Winarno juga mengatakan, Bulog akan lebih tepat dipimpin orang yang mengerti politik dan teknis pangan. Persoalan pangan tidak dapat ditangani bila nahkodanya tak dilengkapi pengetahuan dan pengalaman yang cukup. Apalagi masalah pangan sangat berkaitan dengan kesejahteraan petani kecil.

“Harusnya dipercayakan kepada mereka yang lebih lama berkecimpung dan memahami seluk-beluk masalah pangan. Tidak bisa level direktur utama dipilih hanya karena punya pengalaman mengelola kredit pangan. Persoalan pangan itu sangat besar tidak bisa diserahkan ala kadarnya pada pemimpin yang ala kadarnya. Harusnya dipegang orang politik pertanian atau yang paham teknisnya. Lebih baik lagi yang paham konvensi internasional terkait pangan,” kata Winarno.

Winarno juga mengingatkan direktur utama Perum Bulog yang baru untuk bisa mengelola manajemen logistik dan stok. Di antaranya dengan menempatkan orang-orang terbaik di wilayah potensial yang menyuplai pangan terbesar, seperti Jawa Barat, JawaTengah, Jawa Timur, dan Sulawesi Selatan. “Bagaimana dari empat wilayah produsen pangan terbesar itu bisa di distribusikan merata dan harga bisa sama di seluruh Indonesia, ini tidak mudah,” ujar Winarno.

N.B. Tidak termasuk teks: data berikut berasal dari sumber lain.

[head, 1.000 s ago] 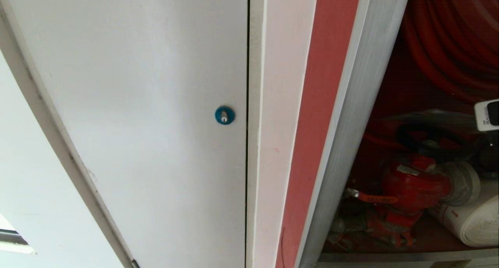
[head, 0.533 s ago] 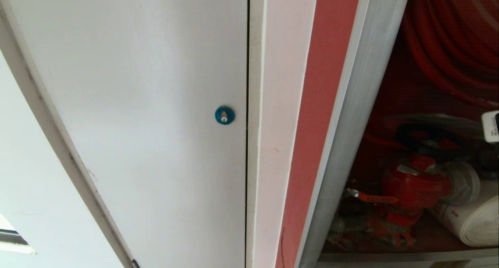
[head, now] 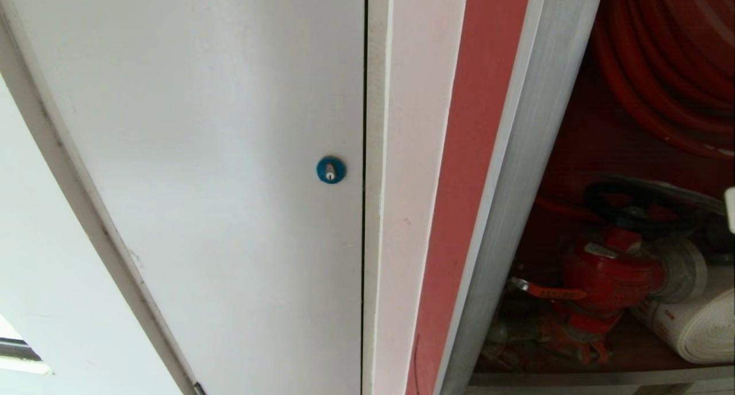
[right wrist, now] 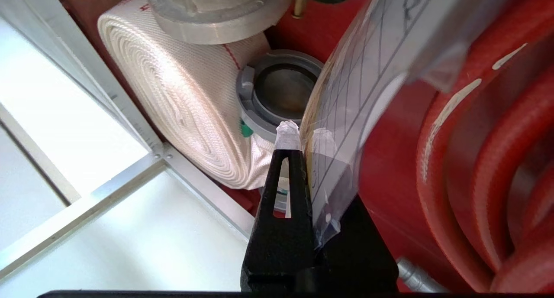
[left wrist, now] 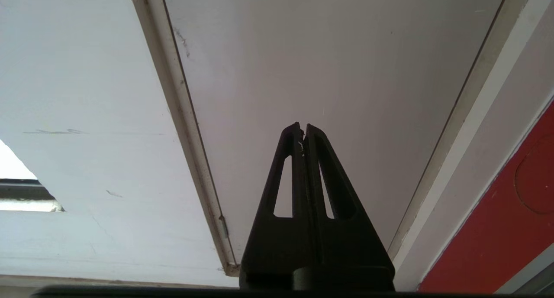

Terkait problematika beras untuk rakyat miskin (raskin), Winarno mengharapkan Lenny Sugihat mampu mempertahankan program tersebut. Raskin harus terus dilanjutkan karena berkaitan erat dengan harga pembelian pemerintah (HPP) beras. KTNA khawatir penghapusan raskin akan direalisasikan yang bisa berdampak pada harga beras petani yang terjun bebas.

“Mengelola stok raskin harus dicermati benar agar bisa tahan dalam jangka panjang dan tidak rusak disimpan. Meski raskin hanya 5-8%, tapi punya pengaruh besar kepada harga,” kata Winarno.

Seperti diketahui, Kementerian BUMN menginstruksikan Bulog untuk menstabilkan harga tujuh komoditas pangan, yakni beras, jagung, kedelai, gula, bawang merah, cabai, dan daging sapi.Selama ini, perusahaan plat merah tersebut hanya bertugas menstabilkan harga beras. Melalui upaya tersebut, harga ketujuh komoditas pangan itu diharapkan tetap bisa menguntungkan petani, namun di sisi lain tidak membebani masyarakat.

Tugas tersebut mulai dijalankan dengan ditunjuknya direktur utama Perum Bulog yang baru. Pada Rabu (31/12), Menteri BUMN Rini Soemarno menunjuk Lenny Sugihat menjadi Direktur Utama Perum Bulog yang baru menggantikan Budi Purwanto yang menjabat sebagai Plt Direktur Utama Perum Bulog sejak 24 November 2014 lalu.